Word for word, restate the lines from the one containing "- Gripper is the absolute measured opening" through the last line of the material, and include no pictures.

Start of DATASET RECORDS

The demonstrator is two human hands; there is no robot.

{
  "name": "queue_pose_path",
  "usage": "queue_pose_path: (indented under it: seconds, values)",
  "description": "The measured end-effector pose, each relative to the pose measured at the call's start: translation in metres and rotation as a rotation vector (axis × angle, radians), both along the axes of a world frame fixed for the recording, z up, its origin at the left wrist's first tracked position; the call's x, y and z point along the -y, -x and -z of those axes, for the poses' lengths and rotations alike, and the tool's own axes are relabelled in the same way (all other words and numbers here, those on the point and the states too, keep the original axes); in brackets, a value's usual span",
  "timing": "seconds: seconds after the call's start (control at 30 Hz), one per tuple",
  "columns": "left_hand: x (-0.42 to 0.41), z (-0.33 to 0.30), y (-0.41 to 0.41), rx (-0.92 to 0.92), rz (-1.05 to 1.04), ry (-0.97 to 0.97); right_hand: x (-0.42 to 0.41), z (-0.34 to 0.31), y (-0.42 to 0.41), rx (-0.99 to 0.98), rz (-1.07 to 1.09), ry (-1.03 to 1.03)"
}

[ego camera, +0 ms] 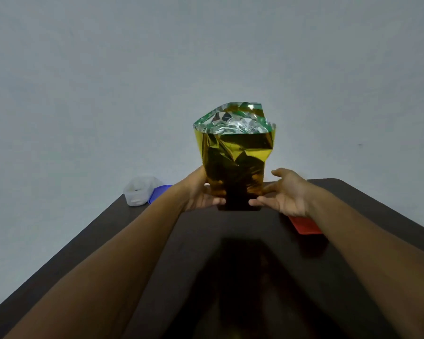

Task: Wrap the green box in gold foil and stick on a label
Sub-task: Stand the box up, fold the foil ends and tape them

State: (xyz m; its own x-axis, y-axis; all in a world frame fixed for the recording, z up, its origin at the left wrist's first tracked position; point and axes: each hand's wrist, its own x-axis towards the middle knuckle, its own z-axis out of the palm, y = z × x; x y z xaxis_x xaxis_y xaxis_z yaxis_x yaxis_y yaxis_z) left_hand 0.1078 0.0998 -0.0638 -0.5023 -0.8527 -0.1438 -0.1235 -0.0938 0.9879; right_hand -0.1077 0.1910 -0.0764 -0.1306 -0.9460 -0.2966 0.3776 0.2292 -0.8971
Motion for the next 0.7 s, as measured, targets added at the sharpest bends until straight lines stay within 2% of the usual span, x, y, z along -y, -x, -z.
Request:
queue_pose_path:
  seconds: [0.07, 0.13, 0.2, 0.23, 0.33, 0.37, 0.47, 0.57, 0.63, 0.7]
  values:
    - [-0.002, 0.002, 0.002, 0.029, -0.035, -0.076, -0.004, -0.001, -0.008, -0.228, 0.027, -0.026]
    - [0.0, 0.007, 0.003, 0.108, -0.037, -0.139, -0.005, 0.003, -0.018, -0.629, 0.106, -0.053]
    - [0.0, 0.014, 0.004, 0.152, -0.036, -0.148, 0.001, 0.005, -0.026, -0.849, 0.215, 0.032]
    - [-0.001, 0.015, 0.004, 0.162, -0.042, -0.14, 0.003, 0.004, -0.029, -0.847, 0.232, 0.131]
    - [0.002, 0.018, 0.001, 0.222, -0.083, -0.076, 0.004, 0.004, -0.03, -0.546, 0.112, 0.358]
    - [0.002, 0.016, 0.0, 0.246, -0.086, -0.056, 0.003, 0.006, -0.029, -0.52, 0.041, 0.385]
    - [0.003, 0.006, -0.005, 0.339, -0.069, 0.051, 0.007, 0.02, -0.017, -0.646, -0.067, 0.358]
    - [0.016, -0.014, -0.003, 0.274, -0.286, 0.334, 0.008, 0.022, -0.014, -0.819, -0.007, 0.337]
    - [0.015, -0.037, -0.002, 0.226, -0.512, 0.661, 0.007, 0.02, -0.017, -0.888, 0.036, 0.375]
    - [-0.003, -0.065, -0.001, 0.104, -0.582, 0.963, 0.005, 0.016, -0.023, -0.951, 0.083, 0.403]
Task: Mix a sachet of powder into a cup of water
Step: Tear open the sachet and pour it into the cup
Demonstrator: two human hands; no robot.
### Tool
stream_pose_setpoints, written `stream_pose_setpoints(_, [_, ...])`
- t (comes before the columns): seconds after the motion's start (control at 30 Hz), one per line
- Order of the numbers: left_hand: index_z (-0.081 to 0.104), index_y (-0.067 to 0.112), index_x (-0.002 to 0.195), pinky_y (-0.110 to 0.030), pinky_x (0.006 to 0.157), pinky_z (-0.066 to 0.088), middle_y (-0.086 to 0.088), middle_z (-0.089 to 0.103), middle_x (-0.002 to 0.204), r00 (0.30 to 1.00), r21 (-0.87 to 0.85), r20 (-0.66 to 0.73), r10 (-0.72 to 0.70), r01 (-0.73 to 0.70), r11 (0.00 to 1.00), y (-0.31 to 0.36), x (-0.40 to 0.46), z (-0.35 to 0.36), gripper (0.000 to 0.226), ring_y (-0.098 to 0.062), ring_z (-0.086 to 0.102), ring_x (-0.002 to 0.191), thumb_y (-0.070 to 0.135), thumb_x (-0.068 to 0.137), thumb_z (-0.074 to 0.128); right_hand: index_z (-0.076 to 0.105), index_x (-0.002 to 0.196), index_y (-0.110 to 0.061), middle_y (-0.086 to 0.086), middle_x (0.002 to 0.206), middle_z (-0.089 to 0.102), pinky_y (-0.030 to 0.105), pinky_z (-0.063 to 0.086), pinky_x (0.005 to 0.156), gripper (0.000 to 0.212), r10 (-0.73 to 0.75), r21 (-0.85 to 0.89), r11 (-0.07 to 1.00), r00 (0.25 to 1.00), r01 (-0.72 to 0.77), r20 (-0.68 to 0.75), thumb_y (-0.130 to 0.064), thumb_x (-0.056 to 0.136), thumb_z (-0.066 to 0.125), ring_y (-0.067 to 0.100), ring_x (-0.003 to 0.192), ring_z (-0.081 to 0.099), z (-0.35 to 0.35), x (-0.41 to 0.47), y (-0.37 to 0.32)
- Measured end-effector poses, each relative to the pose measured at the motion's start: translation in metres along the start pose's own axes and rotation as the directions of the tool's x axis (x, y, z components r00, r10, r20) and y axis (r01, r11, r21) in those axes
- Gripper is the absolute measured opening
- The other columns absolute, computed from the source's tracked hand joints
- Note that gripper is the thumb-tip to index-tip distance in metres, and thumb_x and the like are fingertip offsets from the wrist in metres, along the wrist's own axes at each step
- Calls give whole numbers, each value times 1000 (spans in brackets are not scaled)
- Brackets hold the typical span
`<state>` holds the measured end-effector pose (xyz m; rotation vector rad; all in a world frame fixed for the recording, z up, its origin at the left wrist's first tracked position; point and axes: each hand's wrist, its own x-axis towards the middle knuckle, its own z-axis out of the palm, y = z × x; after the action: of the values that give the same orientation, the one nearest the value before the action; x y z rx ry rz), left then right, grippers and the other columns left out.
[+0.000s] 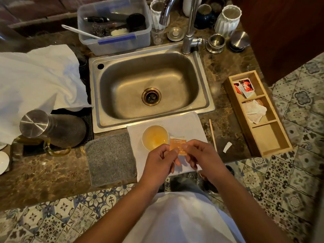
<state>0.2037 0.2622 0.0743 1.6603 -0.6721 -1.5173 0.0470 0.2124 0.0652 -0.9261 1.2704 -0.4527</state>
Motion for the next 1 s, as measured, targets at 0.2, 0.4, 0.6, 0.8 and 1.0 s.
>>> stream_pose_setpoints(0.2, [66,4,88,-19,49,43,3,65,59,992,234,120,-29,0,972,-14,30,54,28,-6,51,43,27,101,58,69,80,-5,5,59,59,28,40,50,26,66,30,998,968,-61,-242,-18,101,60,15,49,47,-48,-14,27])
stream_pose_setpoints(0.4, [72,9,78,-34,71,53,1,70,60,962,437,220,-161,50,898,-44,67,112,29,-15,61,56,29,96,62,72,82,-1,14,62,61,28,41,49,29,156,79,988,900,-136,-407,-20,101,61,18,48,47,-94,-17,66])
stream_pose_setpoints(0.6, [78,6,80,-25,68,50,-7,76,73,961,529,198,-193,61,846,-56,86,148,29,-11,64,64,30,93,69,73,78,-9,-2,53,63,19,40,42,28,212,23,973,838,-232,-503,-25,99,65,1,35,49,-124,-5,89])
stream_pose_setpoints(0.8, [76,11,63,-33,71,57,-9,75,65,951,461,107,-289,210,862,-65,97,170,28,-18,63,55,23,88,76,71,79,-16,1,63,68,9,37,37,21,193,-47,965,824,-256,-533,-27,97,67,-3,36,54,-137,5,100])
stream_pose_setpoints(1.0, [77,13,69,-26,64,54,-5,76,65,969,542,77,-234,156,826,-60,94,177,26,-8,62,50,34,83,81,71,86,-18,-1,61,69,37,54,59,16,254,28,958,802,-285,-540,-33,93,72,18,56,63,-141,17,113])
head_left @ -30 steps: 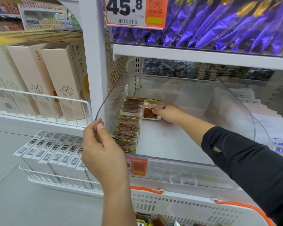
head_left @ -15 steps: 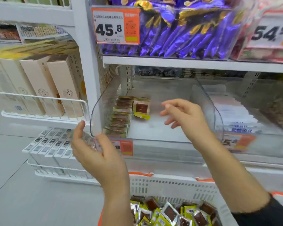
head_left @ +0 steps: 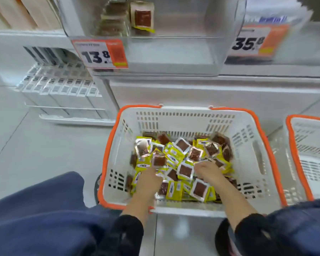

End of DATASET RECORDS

- **RESPONSE TO THIS EXERCISE**:
- Gripper is the absolute measured opening
- The other columns absolute, computed from the source's tracked hand joints
- Note that gripper is the thumb-tip to index-tip distance in metres, and thumb_x and the like are fingertip offsets from the wrist in metres, along the wrist's own axes at each step
- Calls give whole numbers, each value times 1000 (spans in brackets are not scaled)
- Brackets hold the typical span
`<state>` holds the measured end-effector pose (xyz m; rotation vector rad; all in a world frame fixed for the recording, z up, its origin at the left wrist's first tracked position; point and axes: each hand's wrist, its own x-axis towards the middle knuckle, its own z-axis out of the palm, y = z × x; after the action: of the values that give the same orientation, the one nearest the value before the action; x y z rx ry rz), left then right, grippers and the other columns left out.
[+0.000s] 
<state>0.2037 0.2622 0.0743 1.6603 -0.6721 -1.5173 0.0470 0.2124 0.0652 -0.9261 1.2704 -0.4527</state>
Motion for the next 1 s, as measured, targets at 0.2, 0.4, 0.6, 0.8 and 1.0 s.
>>> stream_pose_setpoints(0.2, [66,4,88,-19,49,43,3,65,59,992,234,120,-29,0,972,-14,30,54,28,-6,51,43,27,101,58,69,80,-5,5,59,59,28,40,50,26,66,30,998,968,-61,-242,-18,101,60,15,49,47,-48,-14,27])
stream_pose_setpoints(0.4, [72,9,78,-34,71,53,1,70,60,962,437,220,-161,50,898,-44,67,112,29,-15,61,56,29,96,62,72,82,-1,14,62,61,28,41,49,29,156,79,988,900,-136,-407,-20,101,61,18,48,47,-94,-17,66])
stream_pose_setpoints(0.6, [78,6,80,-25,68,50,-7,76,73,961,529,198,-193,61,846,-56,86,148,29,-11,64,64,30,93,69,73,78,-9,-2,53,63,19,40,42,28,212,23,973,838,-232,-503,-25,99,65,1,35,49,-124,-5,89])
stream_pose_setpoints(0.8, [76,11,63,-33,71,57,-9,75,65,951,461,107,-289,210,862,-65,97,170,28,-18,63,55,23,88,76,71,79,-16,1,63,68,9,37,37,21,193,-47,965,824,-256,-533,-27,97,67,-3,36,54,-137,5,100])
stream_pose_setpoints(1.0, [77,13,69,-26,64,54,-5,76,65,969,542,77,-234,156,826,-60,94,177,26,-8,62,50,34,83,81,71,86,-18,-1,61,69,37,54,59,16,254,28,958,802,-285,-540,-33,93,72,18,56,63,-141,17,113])
head_left @ -30 steps: 
head_left @ -15 steps: 
head_left @ +0 steps: 

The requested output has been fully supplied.